David Greenwood

No. 31, 30, 49, 41
- Positions: Safety, punter

Personal information
- Born: March 25, 1960 (age 66) Park Falls, Wisconsin, U.S.
- Listed height: 6 ft 3 in (1.91 m)
- Listed weight: 210 lb (95 kg)

Career information
- College: Wisconsin
- NFL draft: 1983: 8th round, 206th overall pick

Career history
- New Orleans Saints (1983)*; Michigan Panthers (1983-1984); Oakland Invaders (1985); Tampa Bay Buccaneers (1985); Green Bay Packers (1986-1987); Los Angeles Raiders (1988);
- * Offseason or practice squad member only

Awards and highlights
- 2× First-team All-Big Ten (1981, 1982);

Career NFL statistics
- Interceptions: 5
- Fumble recoveries: 1
- Sacks: 6
- Stats at Pro Football Reference

= David Greenwood (American football) =

American football player (born 1960)

David Mark Greenwood (born March 25, 1960) is an American former professional football player who was a safety for three seasons in the National Football League (NFL). He was selected by the New Orleans Saints in the eighth round (206th overall) of the 1983 NFL Draft. Considered by many to be the greatest high school athlete in the history of Wisconsin, Greenwood excelled in track and basketball as well as football in high school. He still holds the Wisconsin prep high jump record (7'2") He went on to become a four-year starter at both safety and punter plying college football for the Wisconsin Badgers. Previously, he played in the United States Football League also as a punter for the Michigan Panthers and the Oakland Invaders.
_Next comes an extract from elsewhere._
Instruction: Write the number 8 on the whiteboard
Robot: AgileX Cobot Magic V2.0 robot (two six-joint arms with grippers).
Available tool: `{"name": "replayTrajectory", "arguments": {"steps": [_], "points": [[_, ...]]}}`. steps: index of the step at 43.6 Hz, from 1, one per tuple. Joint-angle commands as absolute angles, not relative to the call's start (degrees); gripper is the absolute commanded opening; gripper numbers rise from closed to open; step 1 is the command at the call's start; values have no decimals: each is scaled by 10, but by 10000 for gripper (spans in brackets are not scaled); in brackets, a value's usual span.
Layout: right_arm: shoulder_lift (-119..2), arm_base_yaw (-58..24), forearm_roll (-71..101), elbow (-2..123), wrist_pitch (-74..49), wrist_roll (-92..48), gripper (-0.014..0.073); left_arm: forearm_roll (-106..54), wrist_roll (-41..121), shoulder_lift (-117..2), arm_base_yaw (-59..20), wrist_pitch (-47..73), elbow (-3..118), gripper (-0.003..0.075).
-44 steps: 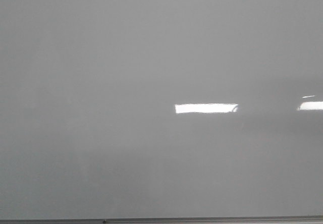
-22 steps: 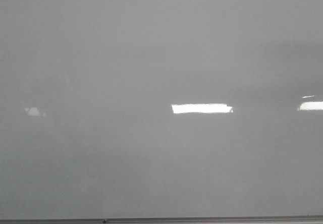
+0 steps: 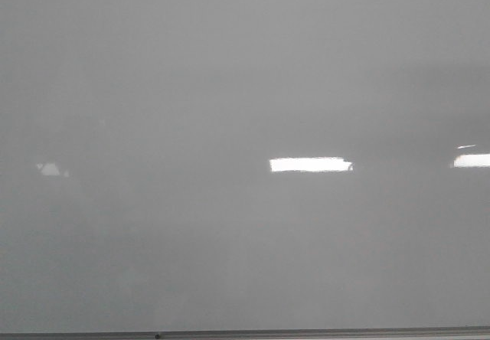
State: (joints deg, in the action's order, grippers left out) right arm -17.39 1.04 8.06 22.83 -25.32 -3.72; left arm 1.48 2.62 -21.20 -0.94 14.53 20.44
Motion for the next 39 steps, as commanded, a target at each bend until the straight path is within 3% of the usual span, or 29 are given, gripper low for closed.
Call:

Before joining the USFL, he was expected to be a first-round-quality NFL draft pick, a strong hitter and blitzer who performed poorly at man-to-man coverage. He played in all 16 games for the Tampa Bay Buccaneers in 1985, starting 10, but was cut early in training camp the next year due to inconsistency. He blamed this on burnout, having started in the Buccaneers' season opener only one week after leaving the Invaders.